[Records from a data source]

# # # # #

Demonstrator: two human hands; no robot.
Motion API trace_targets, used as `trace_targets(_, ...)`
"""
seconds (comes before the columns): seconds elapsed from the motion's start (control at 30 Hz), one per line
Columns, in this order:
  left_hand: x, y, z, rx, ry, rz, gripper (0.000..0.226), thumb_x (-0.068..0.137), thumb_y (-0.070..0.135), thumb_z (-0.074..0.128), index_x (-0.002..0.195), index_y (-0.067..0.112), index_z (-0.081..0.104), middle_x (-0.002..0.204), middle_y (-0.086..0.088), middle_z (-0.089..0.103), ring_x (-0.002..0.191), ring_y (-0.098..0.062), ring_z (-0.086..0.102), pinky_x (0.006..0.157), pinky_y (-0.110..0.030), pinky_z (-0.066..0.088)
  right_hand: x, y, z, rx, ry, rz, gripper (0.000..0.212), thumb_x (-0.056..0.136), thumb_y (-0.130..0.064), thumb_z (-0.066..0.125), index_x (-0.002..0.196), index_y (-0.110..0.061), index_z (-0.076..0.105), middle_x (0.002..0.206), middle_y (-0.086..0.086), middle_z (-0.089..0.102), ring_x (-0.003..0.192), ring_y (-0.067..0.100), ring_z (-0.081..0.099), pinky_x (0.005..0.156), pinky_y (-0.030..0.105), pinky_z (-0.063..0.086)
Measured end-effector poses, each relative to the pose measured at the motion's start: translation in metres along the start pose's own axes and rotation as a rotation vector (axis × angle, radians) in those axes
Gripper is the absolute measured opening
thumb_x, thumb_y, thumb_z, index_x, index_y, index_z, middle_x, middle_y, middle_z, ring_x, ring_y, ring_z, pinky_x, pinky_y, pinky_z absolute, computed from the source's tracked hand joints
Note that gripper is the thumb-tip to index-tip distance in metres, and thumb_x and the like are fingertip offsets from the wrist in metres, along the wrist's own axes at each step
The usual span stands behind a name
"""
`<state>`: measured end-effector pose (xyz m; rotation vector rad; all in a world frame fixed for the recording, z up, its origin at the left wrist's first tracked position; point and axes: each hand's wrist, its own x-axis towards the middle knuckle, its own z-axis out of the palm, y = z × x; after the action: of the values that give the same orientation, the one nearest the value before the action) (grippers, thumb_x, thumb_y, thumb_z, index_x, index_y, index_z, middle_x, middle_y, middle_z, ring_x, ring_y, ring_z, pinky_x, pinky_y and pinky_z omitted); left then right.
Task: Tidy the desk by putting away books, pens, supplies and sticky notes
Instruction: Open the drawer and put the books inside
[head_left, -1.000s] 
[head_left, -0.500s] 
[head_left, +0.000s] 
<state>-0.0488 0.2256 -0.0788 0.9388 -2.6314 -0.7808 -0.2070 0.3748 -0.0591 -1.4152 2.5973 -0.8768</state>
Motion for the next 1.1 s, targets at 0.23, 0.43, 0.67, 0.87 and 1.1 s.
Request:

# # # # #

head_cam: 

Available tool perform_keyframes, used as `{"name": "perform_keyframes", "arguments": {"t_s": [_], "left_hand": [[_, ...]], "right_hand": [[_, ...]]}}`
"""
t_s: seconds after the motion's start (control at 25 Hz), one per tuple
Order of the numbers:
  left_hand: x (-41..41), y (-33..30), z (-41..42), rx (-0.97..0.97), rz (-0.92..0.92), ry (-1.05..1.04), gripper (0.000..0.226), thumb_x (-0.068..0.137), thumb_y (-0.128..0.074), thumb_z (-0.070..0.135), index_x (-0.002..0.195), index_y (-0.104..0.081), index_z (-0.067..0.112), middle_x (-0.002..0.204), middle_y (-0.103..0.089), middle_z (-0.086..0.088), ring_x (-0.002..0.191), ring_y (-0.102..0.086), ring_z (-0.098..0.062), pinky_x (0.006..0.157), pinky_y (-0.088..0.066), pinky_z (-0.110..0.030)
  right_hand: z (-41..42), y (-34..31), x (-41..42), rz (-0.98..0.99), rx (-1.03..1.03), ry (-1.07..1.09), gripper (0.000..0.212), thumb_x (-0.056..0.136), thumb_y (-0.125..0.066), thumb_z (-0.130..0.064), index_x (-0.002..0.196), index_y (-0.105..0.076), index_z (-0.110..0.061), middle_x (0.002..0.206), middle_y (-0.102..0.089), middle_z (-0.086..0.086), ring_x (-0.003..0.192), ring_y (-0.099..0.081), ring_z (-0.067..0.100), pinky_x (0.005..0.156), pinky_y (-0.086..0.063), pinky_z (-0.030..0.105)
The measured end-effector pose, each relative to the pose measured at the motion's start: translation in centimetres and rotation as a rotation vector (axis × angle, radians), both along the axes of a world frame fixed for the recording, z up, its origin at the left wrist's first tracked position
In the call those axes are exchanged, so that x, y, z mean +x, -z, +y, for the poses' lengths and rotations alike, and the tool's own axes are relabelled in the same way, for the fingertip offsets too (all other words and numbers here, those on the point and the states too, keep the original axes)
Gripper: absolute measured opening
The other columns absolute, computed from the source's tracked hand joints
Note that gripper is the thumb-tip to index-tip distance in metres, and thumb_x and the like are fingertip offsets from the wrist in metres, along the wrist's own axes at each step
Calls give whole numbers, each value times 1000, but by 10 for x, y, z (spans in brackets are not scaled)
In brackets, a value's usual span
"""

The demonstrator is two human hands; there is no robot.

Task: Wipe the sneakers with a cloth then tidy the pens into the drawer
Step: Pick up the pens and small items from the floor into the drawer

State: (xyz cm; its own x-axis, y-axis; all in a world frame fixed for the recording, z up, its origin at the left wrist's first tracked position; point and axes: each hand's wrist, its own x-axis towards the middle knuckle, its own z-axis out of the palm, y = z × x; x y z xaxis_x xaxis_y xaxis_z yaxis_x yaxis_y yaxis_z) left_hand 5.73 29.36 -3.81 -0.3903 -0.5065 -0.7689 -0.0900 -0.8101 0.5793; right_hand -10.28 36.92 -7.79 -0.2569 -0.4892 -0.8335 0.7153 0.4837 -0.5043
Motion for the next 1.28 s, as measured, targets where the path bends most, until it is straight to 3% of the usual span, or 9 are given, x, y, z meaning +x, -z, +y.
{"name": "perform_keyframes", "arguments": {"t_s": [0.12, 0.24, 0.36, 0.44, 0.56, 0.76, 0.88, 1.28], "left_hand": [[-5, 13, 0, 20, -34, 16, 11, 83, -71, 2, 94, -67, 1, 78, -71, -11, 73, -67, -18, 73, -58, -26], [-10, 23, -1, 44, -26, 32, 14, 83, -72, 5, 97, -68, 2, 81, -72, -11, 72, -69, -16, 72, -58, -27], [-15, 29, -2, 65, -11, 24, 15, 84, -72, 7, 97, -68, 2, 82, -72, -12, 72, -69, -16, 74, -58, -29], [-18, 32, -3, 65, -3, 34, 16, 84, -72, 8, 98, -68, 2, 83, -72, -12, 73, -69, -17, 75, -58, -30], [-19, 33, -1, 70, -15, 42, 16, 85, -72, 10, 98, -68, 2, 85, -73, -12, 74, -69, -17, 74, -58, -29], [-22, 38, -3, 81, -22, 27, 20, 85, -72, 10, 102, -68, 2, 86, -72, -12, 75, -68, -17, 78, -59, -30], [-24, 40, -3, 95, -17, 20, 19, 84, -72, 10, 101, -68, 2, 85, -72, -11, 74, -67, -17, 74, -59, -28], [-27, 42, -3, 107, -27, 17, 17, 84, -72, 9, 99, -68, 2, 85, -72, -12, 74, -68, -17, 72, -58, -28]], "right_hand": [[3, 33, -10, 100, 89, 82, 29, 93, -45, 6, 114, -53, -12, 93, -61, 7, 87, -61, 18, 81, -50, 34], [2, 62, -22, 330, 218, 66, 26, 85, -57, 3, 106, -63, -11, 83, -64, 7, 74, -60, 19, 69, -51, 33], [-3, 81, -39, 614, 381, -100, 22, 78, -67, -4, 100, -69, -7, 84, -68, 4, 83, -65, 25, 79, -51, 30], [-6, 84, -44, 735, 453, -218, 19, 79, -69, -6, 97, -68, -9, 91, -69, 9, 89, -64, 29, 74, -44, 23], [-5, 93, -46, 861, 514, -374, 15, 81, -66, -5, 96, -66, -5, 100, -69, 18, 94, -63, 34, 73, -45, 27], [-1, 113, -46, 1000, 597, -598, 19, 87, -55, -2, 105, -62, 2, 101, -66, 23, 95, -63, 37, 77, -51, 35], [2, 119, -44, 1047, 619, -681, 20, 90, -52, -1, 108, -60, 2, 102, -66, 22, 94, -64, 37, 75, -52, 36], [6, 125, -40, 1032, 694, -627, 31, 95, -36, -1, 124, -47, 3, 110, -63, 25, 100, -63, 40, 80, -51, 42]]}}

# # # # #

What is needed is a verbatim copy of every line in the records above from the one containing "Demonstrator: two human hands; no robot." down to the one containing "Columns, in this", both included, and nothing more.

Demonstrator: two human hands; no robot.
Motion API trace_targets, used as `trace_targets(_, ...)`
"""
seconds (comes before the columns): seconds elapsed from the motion's start (control at 30 Hz), one per line
Columns, in this order:

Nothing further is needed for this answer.